Wall Street analysts echo the sentiment that markets are eager for an end to hostilities, yet they also acknowledge that the very forces pushing for peace are entangled with financial interests. “Wall Street wants the war to end, but the reason the war is not ending is because of Wall Street,” Hochstein remarked, pointing to the paradox where price‑driven optimism fuels political rhetoric while underlying geopolitical frictions linger.

For South African importers and refiners, the price dip provides a brief breathing space. Import‑heavy firms that source the majority of South Africa’s crude from the Middle East can now lock in lower forward contracts, potentially shaving millions of rand off quarterly fuel costs. The timing also aligns with the Reserve Bank’s ongoing assessment of inflation pressures, offering a window to calibrate interest‑rate policy without the added shock of soaring oil prices.

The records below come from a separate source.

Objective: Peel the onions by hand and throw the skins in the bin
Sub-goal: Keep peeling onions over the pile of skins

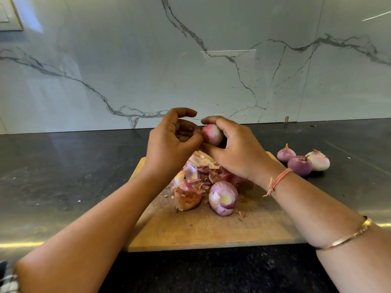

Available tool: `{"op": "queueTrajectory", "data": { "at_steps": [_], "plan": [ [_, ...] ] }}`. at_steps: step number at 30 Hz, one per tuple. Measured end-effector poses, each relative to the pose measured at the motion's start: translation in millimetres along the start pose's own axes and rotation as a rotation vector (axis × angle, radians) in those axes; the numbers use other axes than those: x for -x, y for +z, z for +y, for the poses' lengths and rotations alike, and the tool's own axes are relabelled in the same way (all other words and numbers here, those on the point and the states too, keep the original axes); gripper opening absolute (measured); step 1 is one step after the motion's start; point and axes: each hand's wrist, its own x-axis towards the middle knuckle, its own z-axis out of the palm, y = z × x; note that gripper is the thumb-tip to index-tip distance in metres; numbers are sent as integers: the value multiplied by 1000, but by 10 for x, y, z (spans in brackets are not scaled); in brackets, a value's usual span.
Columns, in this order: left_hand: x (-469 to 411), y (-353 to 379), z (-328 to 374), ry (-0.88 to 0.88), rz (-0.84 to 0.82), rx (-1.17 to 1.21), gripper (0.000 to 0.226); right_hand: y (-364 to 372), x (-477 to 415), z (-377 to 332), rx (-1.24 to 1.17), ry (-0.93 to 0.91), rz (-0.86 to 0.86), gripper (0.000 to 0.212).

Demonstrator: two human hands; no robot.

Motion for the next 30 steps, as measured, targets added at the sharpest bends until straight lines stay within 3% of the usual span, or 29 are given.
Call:
{"op": "queueTrajectory", "data": {
  "at_steps": [6, 11, 17, 23, 30],
  "plan": [
    [-1, 6, 16, 21, 26, -5, 32, 8, 9, -24, -51, 33, -7, 47],
    [-47, -20, -11, -37, 83, 160, 26, 29, 18, -43, -138, 71, -35, 45],
    [-41, -5, -43, -53, 30, 180, 26, 32, 7, -10, -238, 120, -29, 50],
    [-34, 3, -83, -80, -31, 174, 16, 33, -13, 13, -374, 157, 15, 36],
    [-55, -10, -85, -96, -12, 192, 18, 55, -17, 57, -405, 159, 37, 36]
  ]
}}
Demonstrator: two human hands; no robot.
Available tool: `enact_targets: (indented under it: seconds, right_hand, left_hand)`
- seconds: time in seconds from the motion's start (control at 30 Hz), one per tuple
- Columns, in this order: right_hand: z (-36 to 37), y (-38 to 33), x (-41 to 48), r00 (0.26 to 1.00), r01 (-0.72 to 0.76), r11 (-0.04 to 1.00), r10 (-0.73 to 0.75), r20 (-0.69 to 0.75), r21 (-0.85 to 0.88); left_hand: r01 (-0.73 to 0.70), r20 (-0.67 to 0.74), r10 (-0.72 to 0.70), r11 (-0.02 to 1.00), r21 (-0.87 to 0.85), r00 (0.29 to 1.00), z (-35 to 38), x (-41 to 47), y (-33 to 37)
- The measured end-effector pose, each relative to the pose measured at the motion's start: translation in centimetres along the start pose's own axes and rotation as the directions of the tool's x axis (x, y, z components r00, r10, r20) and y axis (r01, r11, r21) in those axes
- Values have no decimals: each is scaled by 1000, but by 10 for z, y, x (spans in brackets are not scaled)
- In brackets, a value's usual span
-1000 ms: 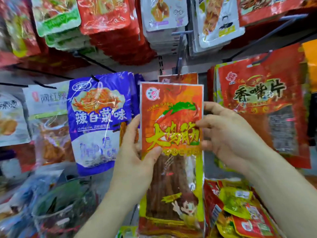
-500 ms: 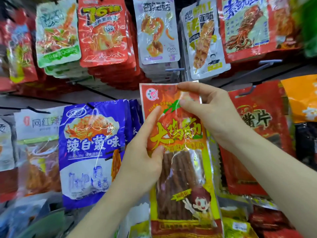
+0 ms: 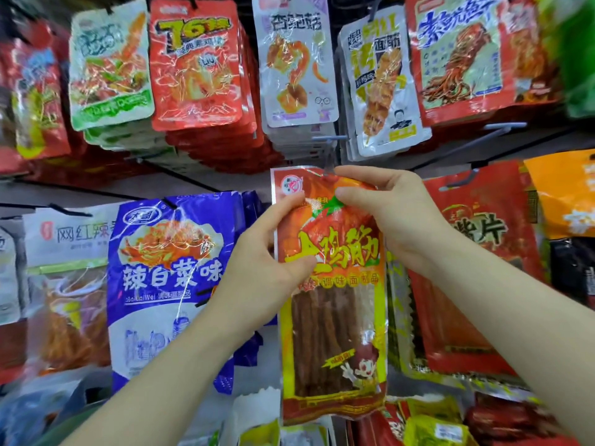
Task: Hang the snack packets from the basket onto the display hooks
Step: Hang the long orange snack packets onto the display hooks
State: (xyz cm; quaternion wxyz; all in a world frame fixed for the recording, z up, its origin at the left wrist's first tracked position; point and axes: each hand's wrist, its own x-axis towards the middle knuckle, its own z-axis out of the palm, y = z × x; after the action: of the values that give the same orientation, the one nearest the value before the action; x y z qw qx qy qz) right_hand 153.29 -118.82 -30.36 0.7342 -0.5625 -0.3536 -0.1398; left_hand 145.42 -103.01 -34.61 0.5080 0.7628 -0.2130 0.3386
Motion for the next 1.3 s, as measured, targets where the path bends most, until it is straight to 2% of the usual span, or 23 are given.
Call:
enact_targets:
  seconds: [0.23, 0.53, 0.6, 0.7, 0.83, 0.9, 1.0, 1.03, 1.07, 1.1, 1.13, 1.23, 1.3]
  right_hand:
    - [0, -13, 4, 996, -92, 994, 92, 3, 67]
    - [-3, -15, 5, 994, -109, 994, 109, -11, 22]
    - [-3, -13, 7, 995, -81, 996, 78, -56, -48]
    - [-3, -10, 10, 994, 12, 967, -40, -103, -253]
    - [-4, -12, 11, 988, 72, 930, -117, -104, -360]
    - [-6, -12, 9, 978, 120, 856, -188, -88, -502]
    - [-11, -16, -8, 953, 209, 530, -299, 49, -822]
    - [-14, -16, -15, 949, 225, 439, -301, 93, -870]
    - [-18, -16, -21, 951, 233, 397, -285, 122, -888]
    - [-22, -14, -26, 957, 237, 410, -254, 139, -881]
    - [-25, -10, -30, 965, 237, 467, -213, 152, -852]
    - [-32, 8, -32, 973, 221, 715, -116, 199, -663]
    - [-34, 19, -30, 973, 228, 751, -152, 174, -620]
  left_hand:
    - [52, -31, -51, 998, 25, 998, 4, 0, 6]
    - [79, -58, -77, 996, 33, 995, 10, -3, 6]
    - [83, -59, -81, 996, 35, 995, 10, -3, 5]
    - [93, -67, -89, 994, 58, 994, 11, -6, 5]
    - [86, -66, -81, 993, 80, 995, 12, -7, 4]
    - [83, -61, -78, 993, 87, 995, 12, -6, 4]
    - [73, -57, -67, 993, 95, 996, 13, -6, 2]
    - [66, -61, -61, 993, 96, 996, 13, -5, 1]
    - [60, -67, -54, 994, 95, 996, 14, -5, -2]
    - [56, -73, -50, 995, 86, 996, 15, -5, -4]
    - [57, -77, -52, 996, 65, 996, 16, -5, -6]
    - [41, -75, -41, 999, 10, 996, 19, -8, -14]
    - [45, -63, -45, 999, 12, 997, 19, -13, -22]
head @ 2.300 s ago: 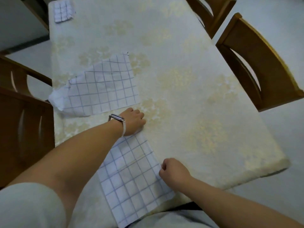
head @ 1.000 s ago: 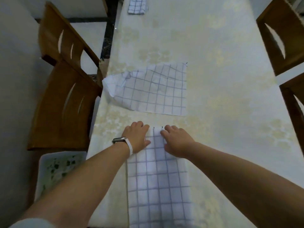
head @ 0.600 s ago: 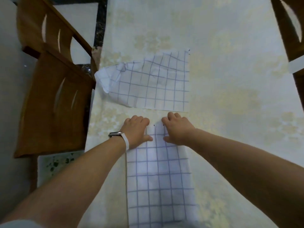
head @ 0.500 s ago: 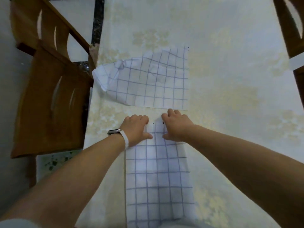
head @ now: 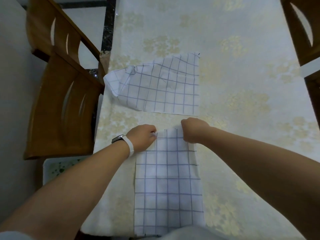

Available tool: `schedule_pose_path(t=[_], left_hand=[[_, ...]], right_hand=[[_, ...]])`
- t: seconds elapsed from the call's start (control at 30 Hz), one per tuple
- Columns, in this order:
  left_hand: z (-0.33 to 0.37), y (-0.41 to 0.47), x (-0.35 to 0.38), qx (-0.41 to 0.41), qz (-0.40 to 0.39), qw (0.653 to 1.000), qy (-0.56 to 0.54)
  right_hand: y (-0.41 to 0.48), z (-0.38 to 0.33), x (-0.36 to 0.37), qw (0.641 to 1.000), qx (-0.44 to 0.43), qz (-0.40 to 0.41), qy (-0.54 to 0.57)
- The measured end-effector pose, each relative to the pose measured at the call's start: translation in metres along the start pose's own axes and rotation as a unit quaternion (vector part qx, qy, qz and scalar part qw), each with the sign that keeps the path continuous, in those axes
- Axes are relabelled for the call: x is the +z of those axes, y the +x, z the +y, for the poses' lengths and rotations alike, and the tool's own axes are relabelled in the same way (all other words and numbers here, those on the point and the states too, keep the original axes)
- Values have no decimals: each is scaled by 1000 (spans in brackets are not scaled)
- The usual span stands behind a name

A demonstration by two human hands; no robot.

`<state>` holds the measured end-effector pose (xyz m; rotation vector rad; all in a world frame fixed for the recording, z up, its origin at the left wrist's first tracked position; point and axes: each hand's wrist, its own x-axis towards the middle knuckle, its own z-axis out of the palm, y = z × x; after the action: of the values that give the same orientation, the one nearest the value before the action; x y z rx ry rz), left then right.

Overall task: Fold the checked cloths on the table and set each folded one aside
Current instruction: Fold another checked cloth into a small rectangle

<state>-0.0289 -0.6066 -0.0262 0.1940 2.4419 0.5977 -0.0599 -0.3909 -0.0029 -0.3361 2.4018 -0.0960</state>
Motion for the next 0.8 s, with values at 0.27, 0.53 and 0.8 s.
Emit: schedule_pose_path(t=[0.27, 0.53, 0.8], left_hand=[[7, -37, -26, -4, 24, 999, -45], [22, -97, -39, 61, 83, 993, -65], [28, -169, 1, 195, 202, 959, 39]], right_hand=[[-39, 3, -15, 994, -27, 53, 96], [-111, -4, -20, 981, -57, 127, 134], [-185, -3, 35, 946, -189, 262, 37]])
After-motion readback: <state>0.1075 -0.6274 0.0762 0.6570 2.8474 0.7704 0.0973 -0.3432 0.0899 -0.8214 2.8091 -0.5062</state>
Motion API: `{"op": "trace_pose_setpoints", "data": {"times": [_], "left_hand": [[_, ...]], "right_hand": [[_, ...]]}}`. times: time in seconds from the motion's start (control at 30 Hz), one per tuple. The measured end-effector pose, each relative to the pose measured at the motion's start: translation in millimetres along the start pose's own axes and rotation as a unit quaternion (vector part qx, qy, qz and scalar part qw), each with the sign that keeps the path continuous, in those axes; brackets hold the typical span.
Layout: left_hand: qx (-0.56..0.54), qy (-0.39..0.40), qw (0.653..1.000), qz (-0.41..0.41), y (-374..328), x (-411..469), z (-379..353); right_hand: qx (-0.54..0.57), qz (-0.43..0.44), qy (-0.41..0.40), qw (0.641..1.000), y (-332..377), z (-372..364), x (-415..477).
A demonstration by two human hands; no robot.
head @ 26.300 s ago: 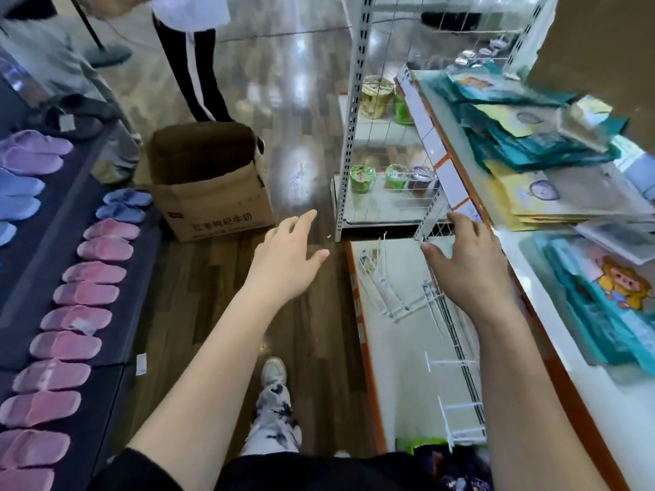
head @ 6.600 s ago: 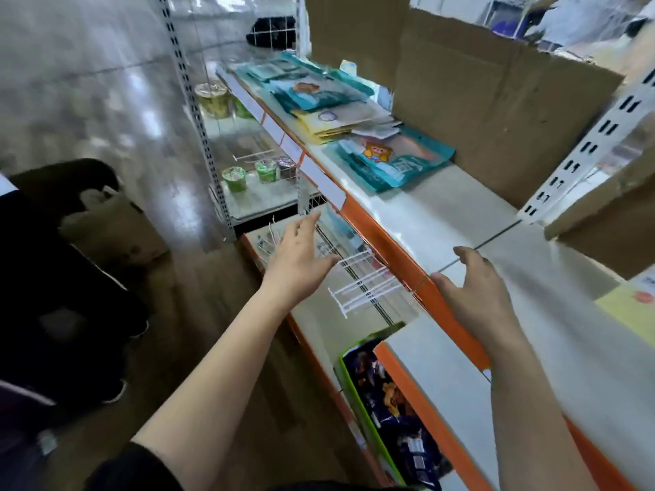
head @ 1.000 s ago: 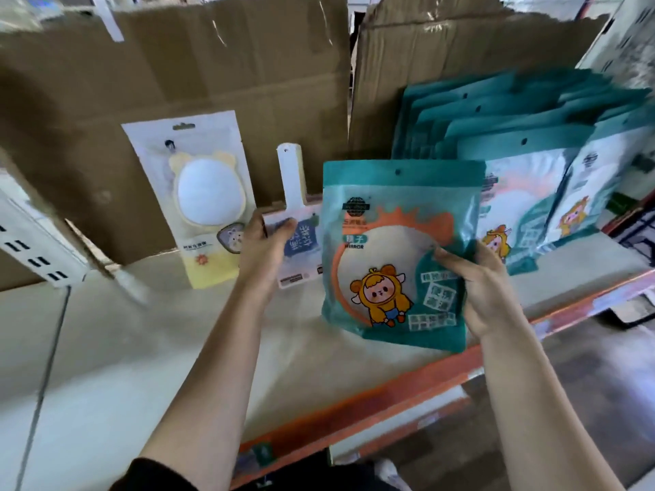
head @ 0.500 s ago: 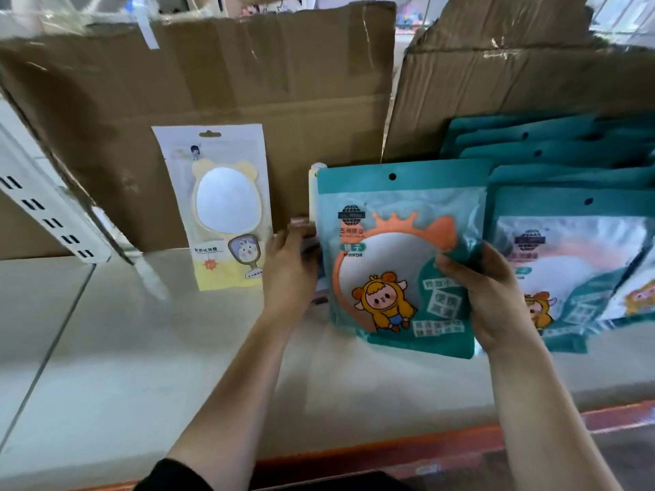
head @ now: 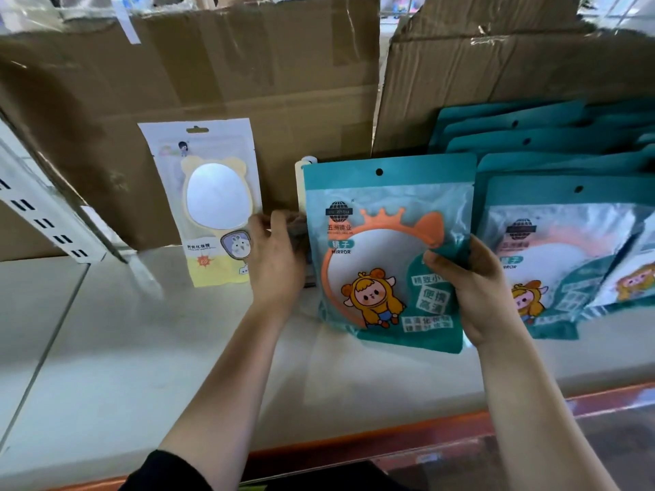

Nevertheless, uncertainty remains. The MOU’s 60‑day duration does not guarantee a lasting peace, and any reversal—whether through a renewed missile exchange or a breakdown in negotiations—could instantly reverse the modest gains seen in the market. Traders will be watching for official confirmation from the White House, as well as any statements from Tehran’s Revolutionary Guard, before adjusting positions further.

Across the continent, governments are bracing for possible spill‑over effects. South Africa’s Department of Energy is monitoring the situation closely, given the country’s reliance on imported fuel and the vulnerability of the Cape Town supply hub to global price swings.

In the coming weeks, the true test will be whether the cease‑fire holds long enough for substantive nuclear talks to progress, or whether the strategic chess game in the Gulf will reignite, sending oil prices roaring back up.

As the dust settles, one thing is clear: the interplay between diplomacy and market sentiment continues to dictate oil’s roller‑coaster ride, and South African stakeholders will need to stay agile as the geopolitical narrative unfolds.